Face au développement de ce type de programme, le couplage entre web documentaire et diffusion télévisuelle est souvent considéré comme l’avenir. Pour Mathieu Mondolini, journaliste aux DNA et auteur de web documentaires, cela ne fait aucun doute : « le seul modèle économique d’après moi, c’est de l’adosser à un reportage classique(53) ». C’est aussi l’envie d’Emmanuel Leclère qui, après avoir autofinancé « Good Bye Lénine… la rouille en plus », aimerait désormais « vendre un docu télé couplé à un web doc(54) ». Le lien entre ces programmes et un évènement d’antenne permet évidemment d’élargir la cible du public et de pouvoir communiquer plus facilement, et évidemment aussi de bénéficier d’une aisance financière incomparable. Difficile d’investir plusieurs dizaines de milliers d’euros sur un contenu qui risque de se perdre dans les limbes de d’internet. Le partenariat avec des réseaux sociaux ou des sites de partage assure un peu de visibilité et un partage théorique à 50/50 des recettes publicitaires qui pourraient être perçues, ce qui correspond à une goutte d’eau dans un budget.
Mais la diffusion télé doit être issue d’une vraie réflexion et d’un choix déterminé dès l’écriture du projet. L’adossement à une émission télé ou une diffusion télé d’une partie linéaire du web documentaire permet indéniablement de lever des fonds qui ne pourraient l’être autrement. Mais ce n’est pas le passage obligé pour le web documentaire aujourd’hui. Il existe, nous l’avons vu, des types de web documentaires très différents et des formes d’écriture tout aussi diverses. C’est le choix que vient de faire Jean-François Fernandez : « Un producteur télé est intéressé par mes projets, mais lui souhaite les décliner en version télé, ce qui ne m’intéresse plus (même si j’aime la vidéo) car c’est le travail photo qui m’intéresse…(55) ».
Créer pour le web et seulement pour le web et ses possibilités particulières, est une approche tout aussi légitime et nombre de web documentaires basés notamment sur le travail photographique, visent ce moyen unique de diffusion. Car la photographie a le mérite de stimuler l’imagination du spectateur.
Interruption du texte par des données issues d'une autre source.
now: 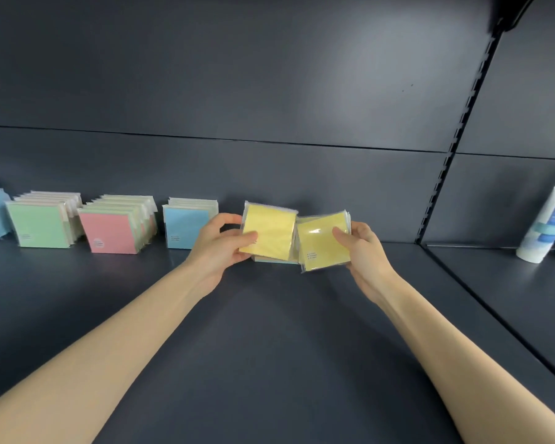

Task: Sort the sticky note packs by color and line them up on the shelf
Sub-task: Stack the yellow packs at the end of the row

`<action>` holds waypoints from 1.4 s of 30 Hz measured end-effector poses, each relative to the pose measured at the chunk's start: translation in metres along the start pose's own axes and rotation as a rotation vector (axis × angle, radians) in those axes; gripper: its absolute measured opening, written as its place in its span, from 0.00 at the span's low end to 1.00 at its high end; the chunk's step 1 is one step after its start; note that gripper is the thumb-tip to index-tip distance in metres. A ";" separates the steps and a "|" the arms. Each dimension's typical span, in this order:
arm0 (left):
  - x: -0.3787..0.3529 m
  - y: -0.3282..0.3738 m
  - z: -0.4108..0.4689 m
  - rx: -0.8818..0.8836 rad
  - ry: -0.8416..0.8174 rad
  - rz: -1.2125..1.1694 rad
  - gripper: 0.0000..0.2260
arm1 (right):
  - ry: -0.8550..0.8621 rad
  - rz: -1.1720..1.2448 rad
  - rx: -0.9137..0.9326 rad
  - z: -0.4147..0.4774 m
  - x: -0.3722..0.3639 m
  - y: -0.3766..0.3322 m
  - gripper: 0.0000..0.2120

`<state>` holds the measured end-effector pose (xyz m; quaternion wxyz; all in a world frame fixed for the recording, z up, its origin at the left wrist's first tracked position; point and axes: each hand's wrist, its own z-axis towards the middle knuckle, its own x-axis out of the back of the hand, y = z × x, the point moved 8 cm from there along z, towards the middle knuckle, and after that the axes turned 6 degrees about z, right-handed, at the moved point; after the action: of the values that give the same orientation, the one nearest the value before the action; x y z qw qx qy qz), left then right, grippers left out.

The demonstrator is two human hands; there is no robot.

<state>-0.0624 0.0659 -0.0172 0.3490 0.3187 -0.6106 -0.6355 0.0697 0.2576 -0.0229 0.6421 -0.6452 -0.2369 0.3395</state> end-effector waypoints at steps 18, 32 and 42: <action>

Si la presse écrite cherche son modèle économique, certains comme Le Monde ont décidé de se positionner dans un premier temps comme diffuseur et créateur de web documentaire créés en interne ou comme simple diffuseur de contenus financés par d’autres. Car, bénéficier de contenus divers et porteurs, c’est aussi créer une audience qui, le moment venu, pourra être monétisée. D’ores et déjà, le journal réfléchit à des opérations de sponsoring pour financer en partie des web documentaires. Il y aura bien, dans ce cadre, une création de contenus qui pourront être exigeants sans inévitablement passer par un couplage avec une diffusion télé. Et les chaînes de télévision ne sont pas en reste, non pas pour alimenter leurs cases antenne mais pour diversifier les contenus qu’elles proposent à leurs téléspectateurs via leur site internet. Si Arte et France 5 sont à la pointe, France 24 a, elle aussi, développé une offre en terme de web documentaire élaboré en interne par la chaîne.
Il reste que les web documentaires aujourd’hui, à part quelques exceptions, ne peuvent se monter sans un apport indispensable qui est d’ailleurs l’apport financier historique du documentaire télévisuel : celui du CNC.
53 http://aidj.owni.fr/2009/10/08/le-socle-du-webdocumentaire-cest-la-photo/
54 Emmanuel Leclère, Op. Cit.
55 Jean-François Fernandez, Op. Cit.